From the JVM’s point of view, everything described here is pure Java bytecode and can therefore be debugged normally using a Java debugger. From the developer’s point of view, he or she can see the true behavior of a real browser being driven by the Java source code without it first having been cross-compiled into pure JavaScript.

Which brings up perhaps the most exciting point about hosted mode: because it works dynamically with Java code and does not depend on invoking the GWT cross-compiler (which can be slow), hosted mode is really fast. This means developers get the same kind of run/tweak/refresh behavior they enjoy whenever working directly with JavaScript.
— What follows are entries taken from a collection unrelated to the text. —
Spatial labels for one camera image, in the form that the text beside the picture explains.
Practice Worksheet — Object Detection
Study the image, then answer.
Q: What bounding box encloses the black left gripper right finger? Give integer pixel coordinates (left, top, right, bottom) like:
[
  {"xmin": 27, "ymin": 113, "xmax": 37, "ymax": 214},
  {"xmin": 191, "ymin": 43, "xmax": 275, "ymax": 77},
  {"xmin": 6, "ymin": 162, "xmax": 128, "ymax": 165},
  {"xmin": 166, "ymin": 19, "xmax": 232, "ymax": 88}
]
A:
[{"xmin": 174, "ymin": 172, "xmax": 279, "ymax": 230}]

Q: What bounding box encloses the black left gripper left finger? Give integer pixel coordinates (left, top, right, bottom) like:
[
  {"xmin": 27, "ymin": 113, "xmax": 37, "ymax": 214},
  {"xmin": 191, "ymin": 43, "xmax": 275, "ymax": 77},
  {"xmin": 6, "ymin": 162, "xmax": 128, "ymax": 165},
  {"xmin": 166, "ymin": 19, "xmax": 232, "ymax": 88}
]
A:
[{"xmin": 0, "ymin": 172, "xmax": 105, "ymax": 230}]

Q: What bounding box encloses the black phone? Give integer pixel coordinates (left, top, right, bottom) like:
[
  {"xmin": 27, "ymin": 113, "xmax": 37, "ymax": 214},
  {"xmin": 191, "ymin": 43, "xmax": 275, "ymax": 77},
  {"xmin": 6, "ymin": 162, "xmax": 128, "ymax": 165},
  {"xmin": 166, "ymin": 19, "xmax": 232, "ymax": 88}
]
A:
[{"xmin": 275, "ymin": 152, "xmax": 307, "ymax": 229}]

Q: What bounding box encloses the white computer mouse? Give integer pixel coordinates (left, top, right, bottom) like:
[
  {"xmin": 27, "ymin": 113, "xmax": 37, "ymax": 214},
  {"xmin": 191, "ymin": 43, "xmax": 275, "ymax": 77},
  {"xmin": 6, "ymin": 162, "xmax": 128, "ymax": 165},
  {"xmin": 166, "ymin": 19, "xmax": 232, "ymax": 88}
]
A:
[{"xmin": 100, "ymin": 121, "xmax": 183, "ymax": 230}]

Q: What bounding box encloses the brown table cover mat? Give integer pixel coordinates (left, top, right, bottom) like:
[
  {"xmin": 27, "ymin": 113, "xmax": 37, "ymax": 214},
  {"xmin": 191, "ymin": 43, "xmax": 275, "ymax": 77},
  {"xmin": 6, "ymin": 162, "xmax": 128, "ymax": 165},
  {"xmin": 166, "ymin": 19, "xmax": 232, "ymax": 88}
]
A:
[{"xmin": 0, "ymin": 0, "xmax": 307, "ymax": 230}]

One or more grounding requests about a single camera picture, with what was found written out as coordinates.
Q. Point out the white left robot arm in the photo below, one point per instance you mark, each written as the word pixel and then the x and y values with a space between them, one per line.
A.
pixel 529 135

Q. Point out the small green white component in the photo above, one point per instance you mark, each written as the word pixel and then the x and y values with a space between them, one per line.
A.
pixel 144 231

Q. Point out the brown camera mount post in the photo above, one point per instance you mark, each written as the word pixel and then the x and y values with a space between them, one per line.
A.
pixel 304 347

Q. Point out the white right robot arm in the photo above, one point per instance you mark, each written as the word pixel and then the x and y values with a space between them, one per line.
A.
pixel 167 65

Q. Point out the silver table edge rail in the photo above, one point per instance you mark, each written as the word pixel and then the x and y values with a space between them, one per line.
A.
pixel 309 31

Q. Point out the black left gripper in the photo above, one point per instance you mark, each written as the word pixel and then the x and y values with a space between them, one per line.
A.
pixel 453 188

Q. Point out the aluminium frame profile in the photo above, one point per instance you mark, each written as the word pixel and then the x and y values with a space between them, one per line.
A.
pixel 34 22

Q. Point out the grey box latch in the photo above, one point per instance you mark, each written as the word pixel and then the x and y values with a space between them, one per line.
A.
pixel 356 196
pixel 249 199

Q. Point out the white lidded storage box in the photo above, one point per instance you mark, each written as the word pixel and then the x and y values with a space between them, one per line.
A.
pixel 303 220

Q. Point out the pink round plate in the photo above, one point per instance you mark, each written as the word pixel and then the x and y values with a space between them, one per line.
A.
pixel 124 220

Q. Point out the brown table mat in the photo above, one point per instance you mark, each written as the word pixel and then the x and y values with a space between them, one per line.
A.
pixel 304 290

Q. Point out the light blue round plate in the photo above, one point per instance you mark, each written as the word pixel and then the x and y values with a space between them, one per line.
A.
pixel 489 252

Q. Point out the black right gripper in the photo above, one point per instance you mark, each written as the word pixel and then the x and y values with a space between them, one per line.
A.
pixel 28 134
GWT thus manages to combine the benefits of a traditional optimizing compiler with the quick development turn-around of dynamic languages. Although the compilation technology may appear complex, it is actually fairly standard fare for optimizing compilers. The real technical problems we encountered along the way revolved around our efforts to create UI libraries to simultaneously account for browser-specific quirks without compromising size or speed. In other words, we needed to supply many different implementations of UI functionality—version A for Firefox, version B for Safari, and so forth—without burdening the compiled application with the union of all the variations, thereby forcing each browser to download at least some amount of irrelevant code. Our solution is a unique mechanism we dubbed deferred binding, which arranges for the GWT compiler to produce not one out put script, but an arbitrary number of them, each optimized for a particular set of circumstances.

Each compiled output is a combination of many different implementation choices, such that each script has exactly (and only) the amount of code it requires. It’s worth mentioning that in addition to dealing with browser variations, deferred binding can specialize compilations along other axes as well. For example, deferred binding is used to create per-locale specializations (for example, why should a French user have to download strings localized for English, or vice versa?). In fact, deferred binding is completely open ended, so developers can add axes of specialization based on their needs.

This approach does create a large number of compiled scripts, but we reasoned it was a welcome trade-off: you end up spending cheap server disk space on many optimized scripts, and, as a result, applications download and run more quickly, making end users happier.

In any event, our experience in developing GWT has thoroughly convinced us that there’s no need to give in to the typical constraints of Web development. That is, with a bit of creativity and some dedicated effort, we now know it is indeed possible to retain the richness of more familiar development environments without compromising the experience application users are ultimately to enjoy.